§ **PROBLEM REQUIREMENTS**:
Every line of the data below should be printed exactly. Nothing may be dropped.

§ **SUPPLIED DATA**:
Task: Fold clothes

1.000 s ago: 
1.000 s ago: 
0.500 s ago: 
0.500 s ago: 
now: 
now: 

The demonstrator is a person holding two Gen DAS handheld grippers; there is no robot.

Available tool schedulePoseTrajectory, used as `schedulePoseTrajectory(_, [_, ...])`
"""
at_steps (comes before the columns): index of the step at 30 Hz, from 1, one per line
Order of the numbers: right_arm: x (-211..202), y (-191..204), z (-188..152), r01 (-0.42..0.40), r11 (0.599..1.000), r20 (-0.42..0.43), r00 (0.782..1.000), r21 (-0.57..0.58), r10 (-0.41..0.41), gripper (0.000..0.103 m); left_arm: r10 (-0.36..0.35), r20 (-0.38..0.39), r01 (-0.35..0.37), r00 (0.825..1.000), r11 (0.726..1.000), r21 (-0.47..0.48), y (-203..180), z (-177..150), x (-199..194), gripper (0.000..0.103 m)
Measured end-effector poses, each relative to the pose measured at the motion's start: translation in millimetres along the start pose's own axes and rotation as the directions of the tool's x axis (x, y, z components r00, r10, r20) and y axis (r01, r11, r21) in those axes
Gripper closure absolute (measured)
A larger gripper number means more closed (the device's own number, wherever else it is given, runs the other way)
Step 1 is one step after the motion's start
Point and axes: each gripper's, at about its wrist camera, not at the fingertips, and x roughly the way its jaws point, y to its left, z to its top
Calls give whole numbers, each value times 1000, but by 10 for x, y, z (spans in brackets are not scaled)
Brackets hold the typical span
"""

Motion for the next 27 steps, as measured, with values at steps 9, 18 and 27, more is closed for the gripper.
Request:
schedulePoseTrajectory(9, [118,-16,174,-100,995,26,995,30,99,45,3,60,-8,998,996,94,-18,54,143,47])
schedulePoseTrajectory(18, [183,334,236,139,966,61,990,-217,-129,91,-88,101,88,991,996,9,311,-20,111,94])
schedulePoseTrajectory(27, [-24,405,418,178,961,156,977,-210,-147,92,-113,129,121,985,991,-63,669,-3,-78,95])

§ **OUTPUT BELOW**:
Task: Fold clothes

1.000 s ago: 
1.000 s ago: 
0.500 s ago: 
0.500 s ago: 
now: 
now: 

The demonstrator is a person holding two Gen DAS handheld grippers; there is no robot.

Available tool schedulePoseTrajectory, used as `schedulePoseTrajectory(_, [_, ...])`
"""
at_steps (comes before the columns): index of the step at 30 Hz, from 1, one per line
Order of the numbers: right_arm: x (-211..202), y (-191..204), z (-188..152), r01 (-0.42..0.40), r11 (0.599..1.000), r20 (-0.42..0.43), r00 (0.782..1.000), r21 (-0.57..0.58), r10 (-0.41..0.41), gripper (0.000..0.103 m); left_arm: r10 (-0.36..0.35), r20 (-0.38..0.39), r01 (-0.35..0.37), r00 (0.825..1.000), r11 (0.726..1.000), r21 (-0.47..0.48), y (-203..180), z (-177..150), x (-199..194), gripper (0.000..0.103 m)
Measured end-effector poses, each relative to the pose measured at the motion's start: translation in millimetres along the start pose's own axes and rotation as the directions of the tool's x axis (x, y, z components r00, r10, r20) and y axis (r01, r11, r21) in those axes
Gripper closure absolute (measured)
A larger gripper number means more closed (the device's own number, wherever else it is given, runs the other way)
Step 1 is one step after the motion's start
Point and axes: each gripper's, at about its wrist camera, not at the fingertips, and x roughly the way its jaws point, y to its left, z to its top
Calls give whole numbers, each value times 1000, but by 10 for x, y, z (spans in brackets are not scaled)
Brackets hold the typical span
"""

Motion for the next 27 steps, as measured, with values at steps 9, 18 and 27, more is closed for the gripper.
Request:
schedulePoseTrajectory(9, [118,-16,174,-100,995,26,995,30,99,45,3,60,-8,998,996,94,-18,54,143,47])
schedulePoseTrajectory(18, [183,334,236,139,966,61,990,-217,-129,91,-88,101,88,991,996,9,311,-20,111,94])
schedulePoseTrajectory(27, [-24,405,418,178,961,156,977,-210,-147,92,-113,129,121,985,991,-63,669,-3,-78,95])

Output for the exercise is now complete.